In the listing that follows, locate the line containing "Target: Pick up" and the line containing "Robot: AgileX Cobot". Retype exactly those two lines and every line between them, and nothing more.
Content starts
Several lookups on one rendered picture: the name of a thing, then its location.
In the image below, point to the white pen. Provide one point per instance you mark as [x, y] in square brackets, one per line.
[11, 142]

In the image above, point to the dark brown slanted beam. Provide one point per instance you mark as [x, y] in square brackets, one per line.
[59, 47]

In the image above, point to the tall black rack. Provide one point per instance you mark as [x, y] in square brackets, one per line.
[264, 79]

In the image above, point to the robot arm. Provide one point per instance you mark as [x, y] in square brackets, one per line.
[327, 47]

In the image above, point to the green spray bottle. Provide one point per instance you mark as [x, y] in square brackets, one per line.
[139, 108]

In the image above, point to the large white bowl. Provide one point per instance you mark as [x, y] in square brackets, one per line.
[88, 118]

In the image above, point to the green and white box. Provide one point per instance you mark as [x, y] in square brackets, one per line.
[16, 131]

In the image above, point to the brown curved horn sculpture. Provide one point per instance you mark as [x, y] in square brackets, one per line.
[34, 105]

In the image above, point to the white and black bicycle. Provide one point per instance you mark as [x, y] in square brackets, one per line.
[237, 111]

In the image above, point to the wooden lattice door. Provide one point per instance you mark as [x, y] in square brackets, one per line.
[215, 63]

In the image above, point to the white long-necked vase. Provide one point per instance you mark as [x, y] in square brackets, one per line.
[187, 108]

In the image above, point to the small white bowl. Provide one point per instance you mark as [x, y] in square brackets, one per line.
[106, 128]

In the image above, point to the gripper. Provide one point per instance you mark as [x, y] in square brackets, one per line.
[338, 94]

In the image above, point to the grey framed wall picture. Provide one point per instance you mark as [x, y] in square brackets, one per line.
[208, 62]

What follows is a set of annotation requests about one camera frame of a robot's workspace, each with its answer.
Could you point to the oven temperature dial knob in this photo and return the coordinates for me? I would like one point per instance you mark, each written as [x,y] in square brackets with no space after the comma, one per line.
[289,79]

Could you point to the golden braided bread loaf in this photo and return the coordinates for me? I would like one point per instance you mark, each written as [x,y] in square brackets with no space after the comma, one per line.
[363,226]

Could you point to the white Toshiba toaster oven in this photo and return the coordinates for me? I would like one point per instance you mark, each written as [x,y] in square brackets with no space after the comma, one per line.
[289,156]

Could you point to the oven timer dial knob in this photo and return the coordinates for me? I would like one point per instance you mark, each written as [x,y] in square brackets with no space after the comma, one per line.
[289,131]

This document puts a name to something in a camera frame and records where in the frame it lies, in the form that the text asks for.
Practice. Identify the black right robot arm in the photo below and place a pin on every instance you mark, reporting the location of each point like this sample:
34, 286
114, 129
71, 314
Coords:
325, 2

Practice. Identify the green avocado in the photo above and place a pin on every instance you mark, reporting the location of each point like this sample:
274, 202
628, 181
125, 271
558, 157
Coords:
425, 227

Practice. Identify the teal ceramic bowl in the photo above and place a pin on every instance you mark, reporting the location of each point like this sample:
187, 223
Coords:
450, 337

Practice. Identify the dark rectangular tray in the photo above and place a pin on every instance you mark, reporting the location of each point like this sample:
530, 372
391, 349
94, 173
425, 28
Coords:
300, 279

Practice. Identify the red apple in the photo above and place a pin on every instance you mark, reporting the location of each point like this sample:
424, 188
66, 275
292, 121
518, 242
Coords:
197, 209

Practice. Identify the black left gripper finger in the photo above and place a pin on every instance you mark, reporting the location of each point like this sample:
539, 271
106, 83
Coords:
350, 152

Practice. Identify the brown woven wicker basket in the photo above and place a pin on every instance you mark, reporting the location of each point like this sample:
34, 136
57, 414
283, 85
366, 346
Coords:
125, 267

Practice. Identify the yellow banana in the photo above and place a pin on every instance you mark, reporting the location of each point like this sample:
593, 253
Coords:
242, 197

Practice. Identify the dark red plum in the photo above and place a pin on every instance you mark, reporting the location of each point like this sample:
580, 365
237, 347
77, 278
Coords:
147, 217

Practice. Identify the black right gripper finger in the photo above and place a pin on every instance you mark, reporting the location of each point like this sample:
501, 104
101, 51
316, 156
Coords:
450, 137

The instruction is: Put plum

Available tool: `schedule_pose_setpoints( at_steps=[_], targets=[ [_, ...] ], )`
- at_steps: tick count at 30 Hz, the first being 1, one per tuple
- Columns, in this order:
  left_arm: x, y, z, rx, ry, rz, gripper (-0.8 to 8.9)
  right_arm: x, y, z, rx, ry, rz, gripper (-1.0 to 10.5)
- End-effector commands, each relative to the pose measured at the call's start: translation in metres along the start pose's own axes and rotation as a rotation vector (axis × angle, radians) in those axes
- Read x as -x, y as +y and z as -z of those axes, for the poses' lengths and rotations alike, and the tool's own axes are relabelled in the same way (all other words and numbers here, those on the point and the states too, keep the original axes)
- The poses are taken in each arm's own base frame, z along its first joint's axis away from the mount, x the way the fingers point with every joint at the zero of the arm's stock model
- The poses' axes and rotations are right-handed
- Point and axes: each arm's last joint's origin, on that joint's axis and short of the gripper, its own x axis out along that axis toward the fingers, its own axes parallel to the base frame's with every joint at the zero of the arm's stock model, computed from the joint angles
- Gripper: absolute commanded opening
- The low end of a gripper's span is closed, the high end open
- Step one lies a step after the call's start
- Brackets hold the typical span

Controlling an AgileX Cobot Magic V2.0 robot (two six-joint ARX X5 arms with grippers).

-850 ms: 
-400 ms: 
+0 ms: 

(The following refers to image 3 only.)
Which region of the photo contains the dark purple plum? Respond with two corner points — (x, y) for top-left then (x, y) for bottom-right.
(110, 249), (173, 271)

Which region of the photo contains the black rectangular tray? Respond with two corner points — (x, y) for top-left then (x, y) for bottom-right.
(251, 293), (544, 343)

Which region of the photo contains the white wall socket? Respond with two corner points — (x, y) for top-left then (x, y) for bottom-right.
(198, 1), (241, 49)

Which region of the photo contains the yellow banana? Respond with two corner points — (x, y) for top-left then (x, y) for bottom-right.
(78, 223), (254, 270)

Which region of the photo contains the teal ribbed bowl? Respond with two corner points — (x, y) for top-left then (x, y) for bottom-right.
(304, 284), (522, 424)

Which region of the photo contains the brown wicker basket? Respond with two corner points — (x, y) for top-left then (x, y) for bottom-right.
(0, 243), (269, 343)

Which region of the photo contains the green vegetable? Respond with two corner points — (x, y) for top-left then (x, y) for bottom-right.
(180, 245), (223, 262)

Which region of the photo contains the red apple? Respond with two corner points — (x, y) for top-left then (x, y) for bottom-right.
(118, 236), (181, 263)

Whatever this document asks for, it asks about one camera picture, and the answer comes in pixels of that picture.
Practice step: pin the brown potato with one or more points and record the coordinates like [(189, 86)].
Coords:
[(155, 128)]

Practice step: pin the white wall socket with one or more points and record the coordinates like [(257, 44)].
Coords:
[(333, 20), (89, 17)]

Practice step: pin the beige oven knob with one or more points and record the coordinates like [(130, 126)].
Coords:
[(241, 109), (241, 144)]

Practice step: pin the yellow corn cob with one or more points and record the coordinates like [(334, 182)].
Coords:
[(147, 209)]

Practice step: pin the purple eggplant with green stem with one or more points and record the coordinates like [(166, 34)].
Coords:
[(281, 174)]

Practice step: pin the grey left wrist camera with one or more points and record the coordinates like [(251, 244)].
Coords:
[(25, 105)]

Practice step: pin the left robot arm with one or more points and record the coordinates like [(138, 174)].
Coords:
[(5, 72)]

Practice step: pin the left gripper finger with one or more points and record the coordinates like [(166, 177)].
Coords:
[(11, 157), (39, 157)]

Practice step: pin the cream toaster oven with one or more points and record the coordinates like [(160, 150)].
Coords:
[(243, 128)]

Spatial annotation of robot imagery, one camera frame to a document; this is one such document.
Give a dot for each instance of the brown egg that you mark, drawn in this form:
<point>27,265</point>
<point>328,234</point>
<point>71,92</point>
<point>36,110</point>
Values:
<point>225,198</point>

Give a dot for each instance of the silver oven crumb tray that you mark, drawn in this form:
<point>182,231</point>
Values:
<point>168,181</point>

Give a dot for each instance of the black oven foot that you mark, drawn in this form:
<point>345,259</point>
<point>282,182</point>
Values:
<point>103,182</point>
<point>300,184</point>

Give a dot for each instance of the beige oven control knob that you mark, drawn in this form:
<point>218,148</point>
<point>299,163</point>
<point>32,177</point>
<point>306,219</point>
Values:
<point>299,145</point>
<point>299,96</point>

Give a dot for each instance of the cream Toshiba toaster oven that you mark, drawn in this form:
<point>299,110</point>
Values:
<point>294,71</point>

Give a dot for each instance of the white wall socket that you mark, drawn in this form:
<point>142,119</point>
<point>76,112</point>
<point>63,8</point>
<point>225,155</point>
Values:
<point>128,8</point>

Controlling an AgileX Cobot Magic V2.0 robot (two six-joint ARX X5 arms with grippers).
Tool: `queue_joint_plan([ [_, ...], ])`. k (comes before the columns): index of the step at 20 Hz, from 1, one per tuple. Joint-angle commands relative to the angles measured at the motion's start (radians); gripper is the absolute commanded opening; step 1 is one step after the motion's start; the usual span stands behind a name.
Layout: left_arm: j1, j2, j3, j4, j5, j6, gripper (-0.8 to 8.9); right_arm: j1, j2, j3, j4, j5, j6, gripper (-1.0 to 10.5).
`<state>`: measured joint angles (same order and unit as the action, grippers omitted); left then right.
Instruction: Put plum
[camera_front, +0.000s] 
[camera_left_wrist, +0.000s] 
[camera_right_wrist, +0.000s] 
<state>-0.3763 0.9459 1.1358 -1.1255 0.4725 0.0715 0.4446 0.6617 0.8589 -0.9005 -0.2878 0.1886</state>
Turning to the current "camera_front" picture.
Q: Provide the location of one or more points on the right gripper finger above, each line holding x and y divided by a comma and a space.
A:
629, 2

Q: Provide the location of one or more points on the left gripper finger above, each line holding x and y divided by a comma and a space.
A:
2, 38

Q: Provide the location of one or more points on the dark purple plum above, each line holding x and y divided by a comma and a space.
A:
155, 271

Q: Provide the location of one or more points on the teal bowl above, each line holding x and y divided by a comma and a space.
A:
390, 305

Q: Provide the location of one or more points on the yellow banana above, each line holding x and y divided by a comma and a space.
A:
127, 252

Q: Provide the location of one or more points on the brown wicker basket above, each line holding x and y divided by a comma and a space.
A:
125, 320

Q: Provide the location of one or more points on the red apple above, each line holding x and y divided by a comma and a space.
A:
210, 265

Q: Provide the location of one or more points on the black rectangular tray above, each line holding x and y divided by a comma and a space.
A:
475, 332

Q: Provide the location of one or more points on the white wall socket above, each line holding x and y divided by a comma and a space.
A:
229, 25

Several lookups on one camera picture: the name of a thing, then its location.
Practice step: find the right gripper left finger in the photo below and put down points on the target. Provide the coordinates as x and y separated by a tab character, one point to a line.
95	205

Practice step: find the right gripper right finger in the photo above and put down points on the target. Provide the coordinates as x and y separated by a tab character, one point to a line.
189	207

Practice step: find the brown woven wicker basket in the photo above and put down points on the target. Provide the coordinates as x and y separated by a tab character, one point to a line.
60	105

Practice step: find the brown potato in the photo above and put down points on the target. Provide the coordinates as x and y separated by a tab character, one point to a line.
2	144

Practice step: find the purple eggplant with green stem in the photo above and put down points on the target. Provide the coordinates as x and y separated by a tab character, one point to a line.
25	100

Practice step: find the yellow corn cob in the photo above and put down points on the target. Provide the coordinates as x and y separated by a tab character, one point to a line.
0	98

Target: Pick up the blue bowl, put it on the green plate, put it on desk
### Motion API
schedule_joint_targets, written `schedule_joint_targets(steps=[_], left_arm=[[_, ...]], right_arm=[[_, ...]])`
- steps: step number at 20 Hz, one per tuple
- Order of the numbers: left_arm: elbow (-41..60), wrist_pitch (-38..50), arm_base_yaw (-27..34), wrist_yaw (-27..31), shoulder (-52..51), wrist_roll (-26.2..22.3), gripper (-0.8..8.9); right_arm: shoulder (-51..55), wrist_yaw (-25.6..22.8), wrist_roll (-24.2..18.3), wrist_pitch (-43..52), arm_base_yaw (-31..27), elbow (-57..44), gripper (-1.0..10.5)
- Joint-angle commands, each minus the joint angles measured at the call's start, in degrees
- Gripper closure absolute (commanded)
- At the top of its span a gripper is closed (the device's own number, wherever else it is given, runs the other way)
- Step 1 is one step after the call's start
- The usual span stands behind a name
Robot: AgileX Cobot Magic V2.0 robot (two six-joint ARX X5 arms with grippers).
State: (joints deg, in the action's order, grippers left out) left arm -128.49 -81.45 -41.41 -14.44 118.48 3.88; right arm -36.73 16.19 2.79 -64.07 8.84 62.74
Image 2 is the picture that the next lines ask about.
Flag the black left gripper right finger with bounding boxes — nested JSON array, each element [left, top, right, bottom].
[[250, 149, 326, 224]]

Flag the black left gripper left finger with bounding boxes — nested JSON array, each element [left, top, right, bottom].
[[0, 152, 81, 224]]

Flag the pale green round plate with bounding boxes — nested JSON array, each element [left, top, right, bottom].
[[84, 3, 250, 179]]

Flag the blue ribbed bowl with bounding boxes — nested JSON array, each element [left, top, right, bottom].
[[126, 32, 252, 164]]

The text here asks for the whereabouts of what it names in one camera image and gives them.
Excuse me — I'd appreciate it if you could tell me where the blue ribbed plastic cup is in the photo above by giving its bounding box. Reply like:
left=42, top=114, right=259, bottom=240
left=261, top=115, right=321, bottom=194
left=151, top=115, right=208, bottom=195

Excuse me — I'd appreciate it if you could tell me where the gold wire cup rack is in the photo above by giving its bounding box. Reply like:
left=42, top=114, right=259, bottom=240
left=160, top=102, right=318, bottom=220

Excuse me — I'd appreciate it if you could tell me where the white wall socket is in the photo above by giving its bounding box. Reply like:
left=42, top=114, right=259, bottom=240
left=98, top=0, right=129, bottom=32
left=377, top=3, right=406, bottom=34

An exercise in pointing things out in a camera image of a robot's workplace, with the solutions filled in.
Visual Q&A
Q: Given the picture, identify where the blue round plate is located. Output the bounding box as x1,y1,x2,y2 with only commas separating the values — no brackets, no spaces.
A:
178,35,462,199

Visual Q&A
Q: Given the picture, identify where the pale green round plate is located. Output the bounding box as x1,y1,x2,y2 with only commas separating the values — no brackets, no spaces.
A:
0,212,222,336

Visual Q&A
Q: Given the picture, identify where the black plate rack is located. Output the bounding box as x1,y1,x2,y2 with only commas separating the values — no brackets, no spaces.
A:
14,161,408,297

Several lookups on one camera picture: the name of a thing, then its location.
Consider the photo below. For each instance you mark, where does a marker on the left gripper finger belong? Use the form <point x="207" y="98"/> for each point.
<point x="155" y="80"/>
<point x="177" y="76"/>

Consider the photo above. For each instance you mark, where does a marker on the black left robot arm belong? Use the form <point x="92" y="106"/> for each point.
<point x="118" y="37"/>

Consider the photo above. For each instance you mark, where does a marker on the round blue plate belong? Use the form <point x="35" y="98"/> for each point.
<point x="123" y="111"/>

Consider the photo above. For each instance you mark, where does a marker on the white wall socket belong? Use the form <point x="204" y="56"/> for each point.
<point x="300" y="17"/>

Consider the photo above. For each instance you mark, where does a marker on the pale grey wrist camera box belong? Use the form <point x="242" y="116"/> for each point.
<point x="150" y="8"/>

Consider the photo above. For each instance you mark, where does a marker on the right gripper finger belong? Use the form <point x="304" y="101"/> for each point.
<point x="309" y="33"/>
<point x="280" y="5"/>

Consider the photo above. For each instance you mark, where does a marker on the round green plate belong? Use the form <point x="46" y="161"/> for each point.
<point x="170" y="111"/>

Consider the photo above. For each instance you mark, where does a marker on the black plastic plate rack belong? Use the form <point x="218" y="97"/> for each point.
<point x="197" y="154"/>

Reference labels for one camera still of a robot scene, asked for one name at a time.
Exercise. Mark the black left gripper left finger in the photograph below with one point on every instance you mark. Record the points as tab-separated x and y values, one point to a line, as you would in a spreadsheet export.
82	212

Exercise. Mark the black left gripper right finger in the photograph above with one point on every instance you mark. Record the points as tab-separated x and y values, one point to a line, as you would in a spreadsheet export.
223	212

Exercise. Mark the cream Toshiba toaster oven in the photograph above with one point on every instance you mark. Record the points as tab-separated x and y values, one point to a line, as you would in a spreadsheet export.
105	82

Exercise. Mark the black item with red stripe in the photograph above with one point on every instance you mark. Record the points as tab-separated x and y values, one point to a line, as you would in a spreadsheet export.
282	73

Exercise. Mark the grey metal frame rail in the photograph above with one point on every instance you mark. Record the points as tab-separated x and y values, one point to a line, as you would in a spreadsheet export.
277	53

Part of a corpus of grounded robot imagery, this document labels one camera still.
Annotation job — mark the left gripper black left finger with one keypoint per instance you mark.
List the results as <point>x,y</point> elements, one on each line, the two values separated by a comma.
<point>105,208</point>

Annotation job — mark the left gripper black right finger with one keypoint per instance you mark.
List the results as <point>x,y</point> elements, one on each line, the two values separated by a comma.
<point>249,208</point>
Content ends
EXPECTED ANSWER:
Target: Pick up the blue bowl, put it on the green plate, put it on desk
### Motion API
schedule_joint_targets, written `schedule_joint_targets(steps=[_], left_arm=[[_, ...]], right_arm=[[_, ...]])`
- steps: step number at 20 Hz, one per tuple
- Order of the numbers: left_arm: elbow (-41..60), wrist_pitch (-38..50), arm_base_yaw (-27..34), wrist_yaw (-27..31), shoulder (-52..51), wrist_roll (-26.2..22.3), gripper (-0.8..8.9); right_arm: shoulder (-51..55), wrist_yaw (-25.6..22.8), wrist_roll (-24.2..18.3), wrist_pitch (-43..52), arm_base_yaw (-31..27), elbow (-57..44), gripper (-1.0..10.5)
- Joint-angle commands, each minus the joint angles measured at the call's start, in degrees
- Gripper closure absolute (commanded)
- At the top of its span a gripper is closed (the device's own number, wherever else it is given, runs the other way)
- Step 1 is one step after the call's start
- The usual span stands behind a name
Robot: AgileX Cobot Magic V2.0 robot (two six-joint ARX X5 arms with grippers).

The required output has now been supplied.